Dataset excerpts:
•••

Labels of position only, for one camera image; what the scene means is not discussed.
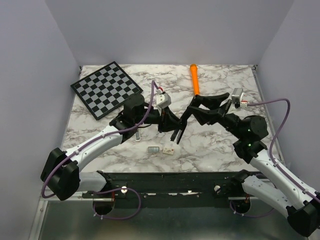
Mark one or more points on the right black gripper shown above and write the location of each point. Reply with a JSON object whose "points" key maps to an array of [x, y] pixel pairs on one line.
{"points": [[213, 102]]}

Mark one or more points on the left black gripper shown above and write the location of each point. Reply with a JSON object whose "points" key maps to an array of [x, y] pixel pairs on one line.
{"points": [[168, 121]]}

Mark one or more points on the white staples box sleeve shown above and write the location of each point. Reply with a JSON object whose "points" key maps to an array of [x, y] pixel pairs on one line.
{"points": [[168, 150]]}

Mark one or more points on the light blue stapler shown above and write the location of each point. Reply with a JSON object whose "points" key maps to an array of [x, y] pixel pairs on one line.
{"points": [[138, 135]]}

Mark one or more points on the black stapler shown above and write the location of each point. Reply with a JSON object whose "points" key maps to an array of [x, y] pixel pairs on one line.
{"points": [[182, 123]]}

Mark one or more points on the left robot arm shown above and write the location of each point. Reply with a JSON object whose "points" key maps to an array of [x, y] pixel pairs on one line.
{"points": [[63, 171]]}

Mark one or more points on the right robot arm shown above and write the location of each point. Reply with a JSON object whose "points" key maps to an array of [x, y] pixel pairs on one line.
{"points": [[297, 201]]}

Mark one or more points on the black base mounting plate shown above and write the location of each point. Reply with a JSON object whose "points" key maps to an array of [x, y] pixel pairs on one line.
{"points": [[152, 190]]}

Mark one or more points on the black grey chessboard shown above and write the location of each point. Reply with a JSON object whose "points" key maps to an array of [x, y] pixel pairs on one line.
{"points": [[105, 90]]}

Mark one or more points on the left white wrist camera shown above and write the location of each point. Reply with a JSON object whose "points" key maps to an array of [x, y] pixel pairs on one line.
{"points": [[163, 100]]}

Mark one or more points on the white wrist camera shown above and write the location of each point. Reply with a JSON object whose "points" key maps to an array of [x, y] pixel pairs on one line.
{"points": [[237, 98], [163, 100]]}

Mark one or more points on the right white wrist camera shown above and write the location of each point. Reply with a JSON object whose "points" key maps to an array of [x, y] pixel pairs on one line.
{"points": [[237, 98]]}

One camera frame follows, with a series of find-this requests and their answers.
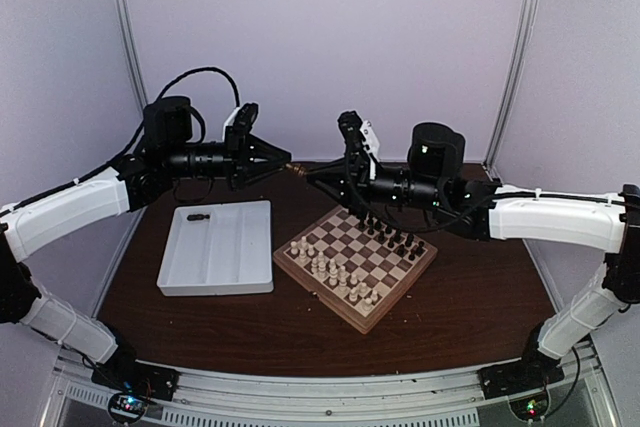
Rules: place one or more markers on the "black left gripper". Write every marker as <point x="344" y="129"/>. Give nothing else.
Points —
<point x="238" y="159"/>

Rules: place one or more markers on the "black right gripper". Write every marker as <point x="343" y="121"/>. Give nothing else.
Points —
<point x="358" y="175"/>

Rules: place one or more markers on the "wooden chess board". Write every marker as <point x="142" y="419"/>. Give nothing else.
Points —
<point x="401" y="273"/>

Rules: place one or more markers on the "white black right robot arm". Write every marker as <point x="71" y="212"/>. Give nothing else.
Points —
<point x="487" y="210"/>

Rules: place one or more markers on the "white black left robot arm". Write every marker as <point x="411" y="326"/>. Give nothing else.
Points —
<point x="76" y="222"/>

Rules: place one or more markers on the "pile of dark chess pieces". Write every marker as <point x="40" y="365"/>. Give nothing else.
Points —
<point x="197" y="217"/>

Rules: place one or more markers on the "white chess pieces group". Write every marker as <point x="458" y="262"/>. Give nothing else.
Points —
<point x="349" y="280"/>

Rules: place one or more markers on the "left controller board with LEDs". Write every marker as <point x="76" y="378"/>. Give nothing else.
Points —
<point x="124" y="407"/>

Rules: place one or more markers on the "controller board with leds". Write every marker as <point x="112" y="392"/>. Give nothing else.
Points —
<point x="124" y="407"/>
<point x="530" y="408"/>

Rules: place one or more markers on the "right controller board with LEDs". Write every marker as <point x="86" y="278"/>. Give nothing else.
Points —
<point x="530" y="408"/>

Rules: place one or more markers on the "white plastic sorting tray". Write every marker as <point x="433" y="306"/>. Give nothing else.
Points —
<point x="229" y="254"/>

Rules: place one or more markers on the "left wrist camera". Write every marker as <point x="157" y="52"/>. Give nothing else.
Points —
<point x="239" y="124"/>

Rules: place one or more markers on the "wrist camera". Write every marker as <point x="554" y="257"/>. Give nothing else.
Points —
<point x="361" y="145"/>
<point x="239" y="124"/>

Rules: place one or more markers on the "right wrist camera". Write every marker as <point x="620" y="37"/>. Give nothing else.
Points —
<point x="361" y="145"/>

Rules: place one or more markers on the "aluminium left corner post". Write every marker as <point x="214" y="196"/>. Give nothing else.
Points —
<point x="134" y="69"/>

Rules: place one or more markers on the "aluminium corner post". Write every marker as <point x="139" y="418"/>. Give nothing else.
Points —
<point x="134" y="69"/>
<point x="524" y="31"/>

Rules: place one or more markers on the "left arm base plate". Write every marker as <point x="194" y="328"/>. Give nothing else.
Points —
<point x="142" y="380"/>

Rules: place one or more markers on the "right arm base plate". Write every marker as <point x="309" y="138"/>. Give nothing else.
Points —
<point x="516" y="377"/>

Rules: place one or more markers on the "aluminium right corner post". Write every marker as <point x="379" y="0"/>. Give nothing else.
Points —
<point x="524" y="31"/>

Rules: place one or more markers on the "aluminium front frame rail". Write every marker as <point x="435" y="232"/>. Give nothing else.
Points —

•••

● What is needed
Please write out every entry exactly, but skip the pictures.

● Reply
Labels of position only, for one camera image; what the scene means is not discussed.
Mark one or more points on the right black gripper shown above and write the location of each point. Reply with a JSON object whose "points" key maps to an array of [x, y] pixel pairs on one line.
{"points": [[213, 102]]}

Mark one or more points on the left black gripper shown above and write the location of each point. Reply with a JSON object whose "points" key maps to an array of [x, y] pixel pairs on one line.
{"points": [[168, 121]]}

Mark one or more points on the white staples box sleeve shown above and write the location of each point. Reply with a JSON object whose "points" key maps to an array of [x, y] pixel pairs on one line.
{"points": [[168, 150]]}

Mark one or more points on the light blue stapler shown above and write the location of each point. Reply with a JSON object whose "points" key maps to an array of [x, y] pixel pairs on one line.
{"points": [[138, 135]]}

Mark one or more points on the black stapler shown above and write the location of each point. Reply with a JSON object whose "points" key maps to an array of [x, y] pixel pairs on one line.
{"points": [[182, 123]]}

Mark one or more points on the left robot arm shown above and write the location of each point. Reply with a JSON object whose "points" key maps to an array of [x, y] pixel pairs on one line.
{"points": [[63, 171]]}

Mark one or more points on the right robot arm shown above and write the location of each point. Reply with a JSON object whose "points" key maps to an array of [x, y] pixel pairs on one line.
{"points": [[297, 201]]}

Mark one or more points on the black base mounting plate shown above and write the location of each point. Reply with a JSON object whose "points" key maps to an array of [x, y] pixel pairs on one line.
{"points": [[152, 190]]}

Mark one or more points on the black grey chessboard shown above and write the location of each point. Reply with a JSON object whose "points" key maps to an array of [x, y] pixel pairs on one line.
{"points": [[105, 90]]}

Mark one or more points on the left white wrist camera shown above and write the location of each point. Reply with a JSON object whose "points" key maps to an array of [x, y] pixel pairs on one line.
{"points": [[163, 100]]}

Mark one or more points on the white wrist camera shown above and write the location of each point. Reply with a JSON object whose "points" key maps to an array of [x, y] pixel pairs on one line.
{"points": [[237, 98], [163, 100]]}

Mark one or more points on the right white wrist camera shown above and write the location of each point. Reply with a JSON object whose "points" key maps to an array of [x, y] pixel pairs on one line.
{"points": [[237, 98]]}

One camera frame follows, with a series of find-this requests and their answers.
Rules: place one or more markers on the "black left gripper". Write every marker as <point x="344" y="129"/>. Give nothing else.
Points —
<point x="238" y="159"/>

Rules: place one or more markers on the "black right gripper". Write every marker as <point x="343" y="121"/>. Give nothing else.
Points —
<point x="358" y="175"/>

Rules: place one or more markers on the "wooden chess board". Write every marker as <point x="142" y="419"/>. Give nothing else.
Points —
<point x="401" y="273"/>

Rules: place one or more markers on the "white black right robot arm". Write every marker as <point x="71" y="212"/>. Give nothing else.
Points —
<point x="487" y="210"/>

Rules: place one or more markers on the "white black left robot arm". Write every marker as <point x="411" y="326"/>. Give nothing else.
Points —
<point x="76" y="222"/>

Rules: place one or more markers on the "pile of dark chess pieces". Write every marker as <point x="40" y="365"/>. Give nothing else.
Points —
<point x="197" y="217"/>

Rules: place one or more markers on the "white chess pieces group". Write every marker as <point x="458" y="262"/>. Give nothing else.
Points —
<point x="349" y="280"/>

Rules: place one or more markers on the "left controller board with LEDs". Write every marker as <point x="76" y="378"/>. Give nothing else.
Points —
<point x="124" y="407"/>

Rules: place one or more markers on the "controller board with leds". Write every marker as <point x="112" y="392"/>. Give nothing else.
Points —
<point x="124" y="407"/>
<point x="530" y="408"/>

Rules: place one or more markers on the "right controller board with LEDs". Write every marker as <point x="86" y="278"/>. Give nothing else.
Points —
<point x="530" y="408"/>

Rules: place one or more markers on the "white plastic sorting tray". Write every marker as <point x="433" y="306"/>. Give nothing else.
Points —
<point x="229" y="254"/>

Rules: place one or more markers on the "left wrist camera". Write every marker as <point x="157" y="52"/>. Give nothing else.
Points —
<point x="239" y="124"/>

Rules: place one or more markers on the "wrist camera". Write every marker as <point x="554" y="257"/>. Give nothing else.
Points —
<point x="361" y="145"/>
<point x="239" y="124"/>

Rules: place one or more markers on the "right wrist camera". Write every marker as <point x="620" y="37"/>. Give nothing else.
Points —
<point x="361" y="145"/>

Rules: place one or more markers on the "aluminium left corner post". Write every marker as <point x="214" y="196"/>. Give nothing else.
Points —
<point x="134" y="69"/>

Rules: place one or more markers on the "aluminium corner post". Write every marker as <point x="139" y="418"/>. Give nothing else.
Points —
<point x="134" y="69"/>
<point x="524" y="31"/>

Rules: place one or more markers on the "left arm base plate". Write every marker as <point x="194" y="328"/>. Give nothing else.
Points —
<point x="142" y="380"/>

Rules: place one or more markers on the "right arm base plate". Write every marker as <point x="309" y="138"/>. Give nothing else.
Points —
<point x="516" y="377"/>

Rules: place one or more markers on the "aluminium right corner post". Write every marker as <point x="379" y="0"/>. Give nothing else.
Points —
<point x="524" y="31"/>

Rules: place one or more markers on the "aluminium front frame rail". Write every marker as <point x="435" y="232"/>. Give nothing else.
Points —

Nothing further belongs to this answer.